Population growth boosts council coffers as it absorbs loans

A GROWING population has helped net Ipswich City Council more than $180million in rate revenue as it moves to absorb loans owed by its own companies.

Despite its operating surplus falling, the council remains in a healthy financial position, according to its 2017-2018 Annual Report.

Growth in expenses outpaced increases in revenue, leaving the council with an operating surplus of $93.2million; about $18.4 million lower than in 2016-2017.

By far the biggest cash cow for the council was rates, levies and charges; which totalled $186.2million.

Grants and contributions was the next largest revenue source, at $116.4million.

Materials and services was the biggest cost to the council, at $102.4 million; followed by $86million in employee expenses

The council's decision to wind up Ipswich City Properties has affected its balance sheet.

Finance costs increased by $22.1million due to the impairment of the loan to Ipswich City Properties.

The loan was impaired due to the council's decision to wind up ICP, which affects the entity's ability to continue to earn development profits from its assets to repay the loan.

A $450,000 loan to Ipswich Motorsport Park, another council-owned company, was written down to nil.

The $2.3million loan and interest accrued by Ipswich City Developments was repaid to the council in full.

A strong financial position comes from a disciplined fiscal plan, the council said.

"The council has maintained a financial management strategy over the past five financial years of minimal full-time equivalents (employment) growth, minimal increases in operational expenses and an appropriate borrowing program," the report notes.

"Services have continued to be delivered and the capital program expanded.

"This strategy has council well placed to manage a growing city."
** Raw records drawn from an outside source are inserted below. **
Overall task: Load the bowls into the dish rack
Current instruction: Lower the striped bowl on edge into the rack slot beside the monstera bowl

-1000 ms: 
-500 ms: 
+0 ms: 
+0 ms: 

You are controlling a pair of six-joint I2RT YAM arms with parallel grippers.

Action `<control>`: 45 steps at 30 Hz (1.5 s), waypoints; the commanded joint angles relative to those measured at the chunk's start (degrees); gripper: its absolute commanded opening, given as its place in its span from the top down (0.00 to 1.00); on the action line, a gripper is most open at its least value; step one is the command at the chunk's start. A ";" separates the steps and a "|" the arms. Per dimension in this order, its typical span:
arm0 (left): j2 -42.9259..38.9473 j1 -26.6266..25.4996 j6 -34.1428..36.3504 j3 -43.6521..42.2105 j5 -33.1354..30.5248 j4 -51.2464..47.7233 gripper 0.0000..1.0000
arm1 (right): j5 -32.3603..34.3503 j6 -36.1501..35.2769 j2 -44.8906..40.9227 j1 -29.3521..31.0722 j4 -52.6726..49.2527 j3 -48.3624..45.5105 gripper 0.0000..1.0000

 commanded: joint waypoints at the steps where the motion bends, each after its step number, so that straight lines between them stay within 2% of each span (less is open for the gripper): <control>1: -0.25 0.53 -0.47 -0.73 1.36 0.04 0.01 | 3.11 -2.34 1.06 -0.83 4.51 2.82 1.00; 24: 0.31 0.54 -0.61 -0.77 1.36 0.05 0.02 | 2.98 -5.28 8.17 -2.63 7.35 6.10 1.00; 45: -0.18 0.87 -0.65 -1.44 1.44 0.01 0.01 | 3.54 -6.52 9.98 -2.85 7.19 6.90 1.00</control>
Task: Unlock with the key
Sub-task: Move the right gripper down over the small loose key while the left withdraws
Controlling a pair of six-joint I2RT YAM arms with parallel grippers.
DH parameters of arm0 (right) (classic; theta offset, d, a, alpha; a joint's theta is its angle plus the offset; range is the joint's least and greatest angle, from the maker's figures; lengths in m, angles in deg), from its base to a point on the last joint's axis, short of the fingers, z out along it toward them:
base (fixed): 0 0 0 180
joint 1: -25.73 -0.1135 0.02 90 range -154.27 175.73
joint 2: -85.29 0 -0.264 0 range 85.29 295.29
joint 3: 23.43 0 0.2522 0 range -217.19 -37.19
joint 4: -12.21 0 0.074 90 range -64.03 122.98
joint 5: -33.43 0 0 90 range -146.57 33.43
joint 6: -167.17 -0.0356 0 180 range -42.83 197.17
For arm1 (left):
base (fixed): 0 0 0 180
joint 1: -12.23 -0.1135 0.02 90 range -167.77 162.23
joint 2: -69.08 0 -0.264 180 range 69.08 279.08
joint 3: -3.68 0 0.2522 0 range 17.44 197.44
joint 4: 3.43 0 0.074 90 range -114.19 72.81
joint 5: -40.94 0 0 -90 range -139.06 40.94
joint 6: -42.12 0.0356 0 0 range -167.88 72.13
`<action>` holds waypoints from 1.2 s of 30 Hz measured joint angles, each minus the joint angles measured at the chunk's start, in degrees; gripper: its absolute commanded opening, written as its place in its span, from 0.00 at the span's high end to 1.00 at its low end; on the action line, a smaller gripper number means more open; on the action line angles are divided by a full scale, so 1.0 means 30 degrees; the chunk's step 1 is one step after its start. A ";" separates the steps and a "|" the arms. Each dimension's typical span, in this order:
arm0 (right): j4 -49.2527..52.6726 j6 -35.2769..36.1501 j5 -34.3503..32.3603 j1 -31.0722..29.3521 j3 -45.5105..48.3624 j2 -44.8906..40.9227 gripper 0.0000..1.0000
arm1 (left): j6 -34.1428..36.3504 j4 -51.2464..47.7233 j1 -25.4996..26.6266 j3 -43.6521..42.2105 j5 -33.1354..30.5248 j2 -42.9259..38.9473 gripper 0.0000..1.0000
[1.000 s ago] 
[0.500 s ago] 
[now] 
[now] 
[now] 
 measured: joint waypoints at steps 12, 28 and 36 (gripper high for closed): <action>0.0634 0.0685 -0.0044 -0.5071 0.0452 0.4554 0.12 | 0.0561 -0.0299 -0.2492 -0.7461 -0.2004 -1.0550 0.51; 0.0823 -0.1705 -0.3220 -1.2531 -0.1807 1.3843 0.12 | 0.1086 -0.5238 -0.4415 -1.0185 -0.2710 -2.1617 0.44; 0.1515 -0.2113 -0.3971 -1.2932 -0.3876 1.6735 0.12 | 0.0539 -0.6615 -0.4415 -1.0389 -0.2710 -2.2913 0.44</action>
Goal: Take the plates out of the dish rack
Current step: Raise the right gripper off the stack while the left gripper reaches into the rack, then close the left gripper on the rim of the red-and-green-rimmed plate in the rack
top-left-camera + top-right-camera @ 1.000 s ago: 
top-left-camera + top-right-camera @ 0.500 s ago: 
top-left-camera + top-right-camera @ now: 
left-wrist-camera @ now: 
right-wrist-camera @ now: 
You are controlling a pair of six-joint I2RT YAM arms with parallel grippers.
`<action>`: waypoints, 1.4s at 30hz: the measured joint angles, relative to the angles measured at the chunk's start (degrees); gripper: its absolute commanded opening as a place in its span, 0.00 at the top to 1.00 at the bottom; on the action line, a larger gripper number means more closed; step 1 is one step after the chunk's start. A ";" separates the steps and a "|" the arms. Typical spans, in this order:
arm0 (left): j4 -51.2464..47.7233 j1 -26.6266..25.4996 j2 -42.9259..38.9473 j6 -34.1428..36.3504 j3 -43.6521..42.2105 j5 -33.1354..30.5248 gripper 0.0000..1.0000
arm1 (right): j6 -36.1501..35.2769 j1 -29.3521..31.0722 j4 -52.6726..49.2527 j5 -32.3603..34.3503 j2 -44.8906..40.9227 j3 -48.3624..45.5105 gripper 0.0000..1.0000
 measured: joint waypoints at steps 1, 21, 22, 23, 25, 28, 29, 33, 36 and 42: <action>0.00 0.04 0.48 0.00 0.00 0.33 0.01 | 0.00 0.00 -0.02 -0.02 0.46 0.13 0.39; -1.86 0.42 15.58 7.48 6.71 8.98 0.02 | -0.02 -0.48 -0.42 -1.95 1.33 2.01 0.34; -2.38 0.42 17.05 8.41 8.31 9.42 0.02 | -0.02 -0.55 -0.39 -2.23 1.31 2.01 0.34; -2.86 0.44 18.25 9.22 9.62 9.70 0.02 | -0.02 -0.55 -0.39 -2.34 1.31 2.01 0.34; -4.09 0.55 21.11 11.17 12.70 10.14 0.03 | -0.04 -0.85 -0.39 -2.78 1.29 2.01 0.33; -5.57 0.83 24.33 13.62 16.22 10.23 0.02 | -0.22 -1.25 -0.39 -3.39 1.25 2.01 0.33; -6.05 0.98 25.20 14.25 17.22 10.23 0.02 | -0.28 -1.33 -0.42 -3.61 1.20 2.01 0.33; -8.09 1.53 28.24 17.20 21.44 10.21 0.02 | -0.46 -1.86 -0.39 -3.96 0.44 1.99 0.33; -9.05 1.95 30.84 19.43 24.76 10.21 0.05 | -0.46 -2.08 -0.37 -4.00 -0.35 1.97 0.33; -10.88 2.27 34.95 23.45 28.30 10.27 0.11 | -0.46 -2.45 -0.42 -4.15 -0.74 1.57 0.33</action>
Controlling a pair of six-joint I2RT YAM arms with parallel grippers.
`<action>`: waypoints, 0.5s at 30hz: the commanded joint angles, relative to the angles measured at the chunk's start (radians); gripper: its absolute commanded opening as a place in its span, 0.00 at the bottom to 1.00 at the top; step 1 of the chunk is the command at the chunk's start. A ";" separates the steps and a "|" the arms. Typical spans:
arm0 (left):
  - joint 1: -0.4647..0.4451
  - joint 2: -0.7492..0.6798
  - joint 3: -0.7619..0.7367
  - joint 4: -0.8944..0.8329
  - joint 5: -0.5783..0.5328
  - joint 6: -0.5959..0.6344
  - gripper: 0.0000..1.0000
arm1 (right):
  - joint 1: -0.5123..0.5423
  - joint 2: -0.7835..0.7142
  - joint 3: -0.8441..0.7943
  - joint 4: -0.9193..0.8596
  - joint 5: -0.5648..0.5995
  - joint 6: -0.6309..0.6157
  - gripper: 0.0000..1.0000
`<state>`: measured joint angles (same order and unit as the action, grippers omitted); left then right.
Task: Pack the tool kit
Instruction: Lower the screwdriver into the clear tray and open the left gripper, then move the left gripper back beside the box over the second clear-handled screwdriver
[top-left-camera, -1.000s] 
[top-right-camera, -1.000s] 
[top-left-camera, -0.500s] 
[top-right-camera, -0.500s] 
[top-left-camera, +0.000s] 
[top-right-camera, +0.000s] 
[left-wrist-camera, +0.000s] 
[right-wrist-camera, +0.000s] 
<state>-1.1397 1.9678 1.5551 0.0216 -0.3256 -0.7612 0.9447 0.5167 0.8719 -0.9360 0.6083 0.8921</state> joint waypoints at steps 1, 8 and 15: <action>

In the 2017-2018 financial year, Ipswich City Council wiped $19.2million from its $233.6million in borrowings.

Ipswich's community equity, its net worth, at June 30 was $2.5billion, which is $48.7million more than the previous year.

At June 30, the council held $2.8billion in assets, $35.4million more than the previous year.

Property, plant and equipment increased by $80.9million to $2.3billion.

The council's cash balance decreased to $70.6million.